Children with sickle cell disease, like adults, have a distinct group of immune cells, called innate like T-cells, that appear to promote the chronic inflammation associated with SCD, researchers report.
Their work “Innate-like T cells in children with sickle cell disease” was published in the journal PLOS One.
Previous research has shown that adults with SCD have higher levels of innate like T-cells or ILTs, a group of white blood cells in the immune system.
ILTs include subgroups of other cells, namely the invariant natural killer T-cells (iNKT), mucosal-associated invariant T-cells (MAIT) and gammadelta T-cells.
These cells carry features of both the innate (general defense) and the adaptive (specialized) immune system. Growing evidence suggests these cells also play a role in inflammatory diseases, as they can produce pro-inflammatory cytokines like interleukin (IL)-17.
Adults with SCD, compared to healthy adults, are reported to have higher that usual levels of pro-inflammatory ILT cells and pro-inflammatory cytokines during vaso-occlusive crises (VOC), a hallmark feature of SCD linked with severe pain due to blocked blood vessels.
Whether such differences exist in children is unknown.
To understand the role of ILT cells in pediatric SCD, a team of French researchers collected blood samples from 39 children with sickle cell (median age, 12.4) and 11 age-matched controls.
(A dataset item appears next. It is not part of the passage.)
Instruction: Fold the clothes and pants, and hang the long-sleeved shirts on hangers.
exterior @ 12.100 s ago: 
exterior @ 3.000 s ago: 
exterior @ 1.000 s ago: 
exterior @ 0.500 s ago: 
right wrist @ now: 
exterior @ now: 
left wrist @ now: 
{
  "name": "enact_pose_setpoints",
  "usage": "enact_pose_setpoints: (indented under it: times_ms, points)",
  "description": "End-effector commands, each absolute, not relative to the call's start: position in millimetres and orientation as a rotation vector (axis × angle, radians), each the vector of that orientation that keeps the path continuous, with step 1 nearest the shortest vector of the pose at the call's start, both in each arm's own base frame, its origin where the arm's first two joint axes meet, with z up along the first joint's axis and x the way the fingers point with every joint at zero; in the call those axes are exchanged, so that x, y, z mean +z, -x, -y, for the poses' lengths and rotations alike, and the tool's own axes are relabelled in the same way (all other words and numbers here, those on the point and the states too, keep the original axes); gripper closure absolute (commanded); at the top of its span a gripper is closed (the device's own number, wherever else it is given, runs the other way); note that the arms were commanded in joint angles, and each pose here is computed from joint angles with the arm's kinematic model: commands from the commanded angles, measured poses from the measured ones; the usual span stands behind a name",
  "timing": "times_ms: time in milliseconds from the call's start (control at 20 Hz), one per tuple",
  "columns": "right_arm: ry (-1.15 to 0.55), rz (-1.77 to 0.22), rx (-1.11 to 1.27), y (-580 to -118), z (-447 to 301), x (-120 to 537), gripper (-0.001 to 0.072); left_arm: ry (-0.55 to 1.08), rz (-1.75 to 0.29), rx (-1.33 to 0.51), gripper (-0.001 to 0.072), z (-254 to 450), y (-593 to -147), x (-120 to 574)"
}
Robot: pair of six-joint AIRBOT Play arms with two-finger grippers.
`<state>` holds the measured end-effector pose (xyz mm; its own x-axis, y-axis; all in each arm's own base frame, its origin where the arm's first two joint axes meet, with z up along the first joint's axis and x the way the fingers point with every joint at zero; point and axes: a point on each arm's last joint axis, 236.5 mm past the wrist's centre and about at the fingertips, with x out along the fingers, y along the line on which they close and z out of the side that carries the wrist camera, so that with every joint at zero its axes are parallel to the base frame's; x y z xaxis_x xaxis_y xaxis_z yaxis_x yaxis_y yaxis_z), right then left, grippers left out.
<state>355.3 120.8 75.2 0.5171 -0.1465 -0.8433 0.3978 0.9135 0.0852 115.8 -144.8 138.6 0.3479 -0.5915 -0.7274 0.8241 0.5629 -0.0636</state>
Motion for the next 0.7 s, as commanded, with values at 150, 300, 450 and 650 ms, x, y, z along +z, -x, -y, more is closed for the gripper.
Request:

Twenty three of the SCD children were being treated with daily doses of hydroxyurea, a medicine used to lessen the frequency of pain crises in SCD, and had been for a median of 3.5 years. Twelve were taking part in a blood transfusion program and had for a median 4.6 years.
Analysis of immune cells present in the blood samples found that these young SCD patients had MAIT cells that produced the IL-17 cytokine at higher frequencies, as well as elevated levels of gammadelta T-cells compared to healthy children. Levels of iNKT cells showed no differences relative to controls.
“These results are consistent with an involvement of innate-like T cells in SCD,” the researchers wrote.
Children experiencing a VOC had a higher level of circulating IFN-gamma compared to those not in a crisis state. Moreover, increased IFN-gamma production correlated with a greater number of hospitalizations for VOC.
Cytokine analysis revealed excessive IL-17 production by CD4 positive T-cells, as well as MAIT and gammadelta T-cells in the patient group relative to healthy children.
Researchers believe that while IFN gamma production contributes to vaso-occlusive crises, IL-17 promotes a chronic pro-inflammatory state in sickle cell patients.
This work “opens new perspectives for the study of innate-like T cells and Th17 cells, as likely important actors of SCD,” the study concluded.